* What is needed:
Copy out every line of the records in which "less" can be found.

Materials provided Block Start

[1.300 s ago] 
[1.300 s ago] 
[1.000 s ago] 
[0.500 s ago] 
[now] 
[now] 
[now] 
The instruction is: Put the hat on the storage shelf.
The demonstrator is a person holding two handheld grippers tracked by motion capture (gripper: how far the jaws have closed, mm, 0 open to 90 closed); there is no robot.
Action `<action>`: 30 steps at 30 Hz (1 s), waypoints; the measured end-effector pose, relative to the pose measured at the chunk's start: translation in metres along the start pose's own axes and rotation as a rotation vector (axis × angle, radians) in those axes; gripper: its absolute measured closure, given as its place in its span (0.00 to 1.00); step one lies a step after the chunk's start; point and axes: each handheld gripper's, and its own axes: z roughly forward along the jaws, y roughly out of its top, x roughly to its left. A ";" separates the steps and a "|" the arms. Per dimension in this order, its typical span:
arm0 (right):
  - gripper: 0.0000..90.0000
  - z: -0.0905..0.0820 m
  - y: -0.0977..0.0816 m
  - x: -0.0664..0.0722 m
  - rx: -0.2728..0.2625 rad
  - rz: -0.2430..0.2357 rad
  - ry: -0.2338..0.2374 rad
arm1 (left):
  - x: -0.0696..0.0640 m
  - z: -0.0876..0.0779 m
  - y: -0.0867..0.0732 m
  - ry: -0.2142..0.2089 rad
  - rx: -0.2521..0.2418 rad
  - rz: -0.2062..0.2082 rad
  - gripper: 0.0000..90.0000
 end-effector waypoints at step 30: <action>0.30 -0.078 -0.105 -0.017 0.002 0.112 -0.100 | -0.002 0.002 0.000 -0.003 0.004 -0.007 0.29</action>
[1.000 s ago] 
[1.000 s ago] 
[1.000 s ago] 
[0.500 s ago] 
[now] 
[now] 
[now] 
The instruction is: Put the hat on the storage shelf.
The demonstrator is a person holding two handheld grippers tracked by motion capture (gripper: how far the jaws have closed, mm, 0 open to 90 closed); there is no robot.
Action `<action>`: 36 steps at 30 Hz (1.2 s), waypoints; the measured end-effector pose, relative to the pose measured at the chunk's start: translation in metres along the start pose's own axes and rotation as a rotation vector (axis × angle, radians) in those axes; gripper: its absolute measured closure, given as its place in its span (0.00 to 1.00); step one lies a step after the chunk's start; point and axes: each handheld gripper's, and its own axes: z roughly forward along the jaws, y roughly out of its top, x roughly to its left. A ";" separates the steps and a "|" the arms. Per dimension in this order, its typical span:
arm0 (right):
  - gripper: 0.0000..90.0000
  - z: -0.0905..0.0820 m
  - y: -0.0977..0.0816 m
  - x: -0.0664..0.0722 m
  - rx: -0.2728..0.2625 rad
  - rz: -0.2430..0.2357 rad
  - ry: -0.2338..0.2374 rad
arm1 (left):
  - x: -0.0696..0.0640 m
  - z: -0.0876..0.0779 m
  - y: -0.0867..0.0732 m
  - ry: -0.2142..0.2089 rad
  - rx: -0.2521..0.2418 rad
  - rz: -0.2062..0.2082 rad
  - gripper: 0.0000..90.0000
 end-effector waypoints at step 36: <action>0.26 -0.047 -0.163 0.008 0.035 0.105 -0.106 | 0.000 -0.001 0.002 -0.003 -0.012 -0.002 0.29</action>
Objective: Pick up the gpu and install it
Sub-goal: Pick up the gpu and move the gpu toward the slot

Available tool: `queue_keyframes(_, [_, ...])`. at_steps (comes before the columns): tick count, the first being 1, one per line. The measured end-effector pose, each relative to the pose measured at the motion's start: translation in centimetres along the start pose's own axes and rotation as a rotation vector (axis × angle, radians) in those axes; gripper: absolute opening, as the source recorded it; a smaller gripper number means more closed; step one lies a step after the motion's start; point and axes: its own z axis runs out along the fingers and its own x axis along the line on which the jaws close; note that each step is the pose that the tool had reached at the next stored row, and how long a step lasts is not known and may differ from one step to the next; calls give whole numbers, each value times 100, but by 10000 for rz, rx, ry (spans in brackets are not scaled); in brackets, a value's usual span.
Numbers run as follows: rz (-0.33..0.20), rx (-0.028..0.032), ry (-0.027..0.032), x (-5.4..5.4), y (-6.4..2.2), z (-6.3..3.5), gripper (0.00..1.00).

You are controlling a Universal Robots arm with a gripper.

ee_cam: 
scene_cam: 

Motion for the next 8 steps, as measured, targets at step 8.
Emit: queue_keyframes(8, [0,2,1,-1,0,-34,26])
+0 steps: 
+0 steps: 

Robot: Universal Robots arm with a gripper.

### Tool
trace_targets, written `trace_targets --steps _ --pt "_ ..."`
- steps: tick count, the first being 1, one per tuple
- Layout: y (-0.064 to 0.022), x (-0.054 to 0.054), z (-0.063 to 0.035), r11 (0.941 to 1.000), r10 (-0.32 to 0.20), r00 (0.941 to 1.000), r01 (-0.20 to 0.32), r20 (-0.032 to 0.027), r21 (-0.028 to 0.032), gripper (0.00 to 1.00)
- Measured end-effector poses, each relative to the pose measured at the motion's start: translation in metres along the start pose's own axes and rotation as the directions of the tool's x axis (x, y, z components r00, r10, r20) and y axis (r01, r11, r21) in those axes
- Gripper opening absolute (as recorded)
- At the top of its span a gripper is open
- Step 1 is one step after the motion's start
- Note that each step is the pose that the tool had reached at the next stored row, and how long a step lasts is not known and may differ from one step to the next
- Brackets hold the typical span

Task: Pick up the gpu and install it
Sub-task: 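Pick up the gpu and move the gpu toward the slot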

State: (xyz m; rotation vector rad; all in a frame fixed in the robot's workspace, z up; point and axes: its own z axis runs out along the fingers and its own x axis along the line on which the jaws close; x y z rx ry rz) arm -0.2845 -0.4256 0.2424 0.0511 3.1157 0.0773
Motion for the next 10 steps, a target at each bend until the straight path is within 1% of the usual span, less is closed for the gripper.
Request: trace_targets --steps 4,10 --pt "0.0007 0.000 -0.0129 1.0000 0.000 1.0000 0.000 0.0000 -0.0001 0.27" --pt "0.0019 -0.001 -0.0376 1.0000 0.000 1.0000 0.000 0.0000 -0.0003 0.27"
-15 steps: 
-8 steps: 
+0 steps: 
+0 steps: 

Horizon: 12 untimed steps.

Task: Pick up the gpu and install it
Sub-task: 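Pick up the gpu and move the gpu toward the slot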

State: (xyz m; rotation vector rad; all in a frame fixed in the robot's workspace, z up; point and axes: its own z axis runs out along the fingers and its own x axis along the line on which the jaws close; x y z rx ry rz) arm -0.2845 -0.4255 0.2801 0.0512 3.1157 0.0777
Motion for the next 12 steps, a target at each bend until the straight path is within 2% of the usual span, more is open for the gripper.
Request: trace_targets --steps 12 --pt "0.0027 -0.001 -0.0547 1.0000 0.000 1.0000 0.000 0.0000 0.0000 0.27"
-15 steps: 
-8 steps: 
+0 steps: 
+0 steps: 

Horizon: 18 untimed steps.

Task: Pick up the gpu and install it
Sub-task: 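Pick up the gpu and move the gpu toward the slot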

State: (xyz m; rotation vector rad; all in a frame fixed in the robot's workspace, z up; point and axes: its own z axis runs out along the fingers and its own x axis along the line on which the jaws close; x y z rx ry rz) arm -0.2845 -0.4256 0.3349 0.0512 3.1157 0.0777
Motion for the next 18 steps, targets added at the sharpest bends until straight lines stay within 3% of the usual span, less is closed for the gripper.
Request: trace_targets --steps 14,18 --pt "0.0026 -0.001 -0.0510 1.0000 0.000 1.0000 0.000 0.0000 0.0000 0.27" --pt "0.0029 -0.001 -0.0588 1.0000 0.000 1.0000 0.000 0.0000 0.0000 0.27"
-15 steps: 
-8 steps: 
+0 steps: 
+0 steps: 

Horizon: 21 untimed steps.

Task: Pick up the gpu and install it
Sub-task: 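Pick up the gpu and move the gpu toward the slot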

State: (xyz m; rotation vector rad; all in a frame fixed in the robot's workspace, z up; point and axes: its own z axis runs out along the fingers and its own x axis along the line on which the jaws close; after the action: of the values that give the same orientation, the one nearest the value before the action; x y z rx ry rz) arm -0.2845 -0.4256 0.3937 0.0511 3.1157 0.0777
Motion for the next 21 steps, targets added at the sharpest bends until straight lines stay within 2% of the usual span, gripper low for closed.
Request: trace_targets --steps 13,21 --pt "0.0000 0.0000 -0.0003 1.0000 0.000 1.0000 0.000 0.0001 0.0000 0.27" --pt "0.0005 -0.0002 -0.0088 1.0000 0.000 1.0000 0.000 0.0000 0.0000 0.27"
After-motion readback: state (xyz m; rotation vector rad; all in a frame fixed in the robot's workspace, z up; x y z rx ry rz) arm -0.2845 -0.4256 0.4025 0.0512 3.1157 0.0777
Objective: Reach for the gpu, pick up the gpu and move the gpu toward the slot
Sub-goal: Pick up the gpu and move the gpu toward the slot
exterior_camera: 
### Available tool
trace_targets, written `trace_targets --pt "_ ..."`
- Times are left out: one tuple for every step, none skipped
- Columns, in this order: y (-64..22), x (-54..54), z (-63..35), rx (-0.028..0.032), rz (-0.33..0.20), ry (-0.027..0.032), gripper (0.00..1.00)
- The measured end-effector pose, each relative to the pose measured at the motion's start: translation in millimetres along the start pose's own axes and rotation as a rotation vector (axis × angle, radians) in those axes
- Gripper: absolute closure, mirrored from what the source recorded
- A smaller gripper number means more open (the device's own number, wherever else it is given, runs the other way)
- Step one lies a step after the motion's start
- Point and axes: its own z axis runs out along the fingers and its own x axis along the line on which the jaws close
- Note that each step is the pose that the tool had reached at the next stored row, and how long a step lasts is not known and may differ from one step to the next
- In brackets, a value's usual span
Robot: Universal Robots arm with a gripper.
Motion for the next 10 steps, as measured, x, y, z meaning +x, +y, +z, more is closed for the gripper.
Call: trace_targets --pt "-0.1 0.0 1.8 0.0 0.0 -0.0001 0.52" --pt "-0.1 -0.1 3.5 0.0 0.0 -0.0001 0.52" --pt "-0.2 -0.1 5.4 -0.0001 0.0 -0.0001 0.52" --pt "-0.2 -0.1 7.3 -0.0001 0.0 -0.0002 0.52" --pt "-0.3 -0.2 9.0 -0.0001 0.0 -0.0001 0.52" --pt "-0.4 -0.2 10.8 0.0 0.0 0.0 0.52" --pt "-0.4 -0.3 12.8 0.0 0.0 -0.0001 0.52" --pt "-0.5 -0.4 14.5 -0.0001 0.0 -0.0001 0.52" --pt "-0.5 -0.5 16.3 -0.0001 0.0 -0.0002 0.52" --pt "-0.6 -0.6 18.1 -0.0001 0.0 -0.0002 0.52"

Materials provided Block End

* Result for this task:
Motion for the next 10 steps, a target at each bend until the straight path is within 1% of the usual span, less is closed for the gripper.
Motion for the next 18 steps, targets added at the sharpest bends until straight lines stay within 3% of the usual span, less is closed for the gripper.

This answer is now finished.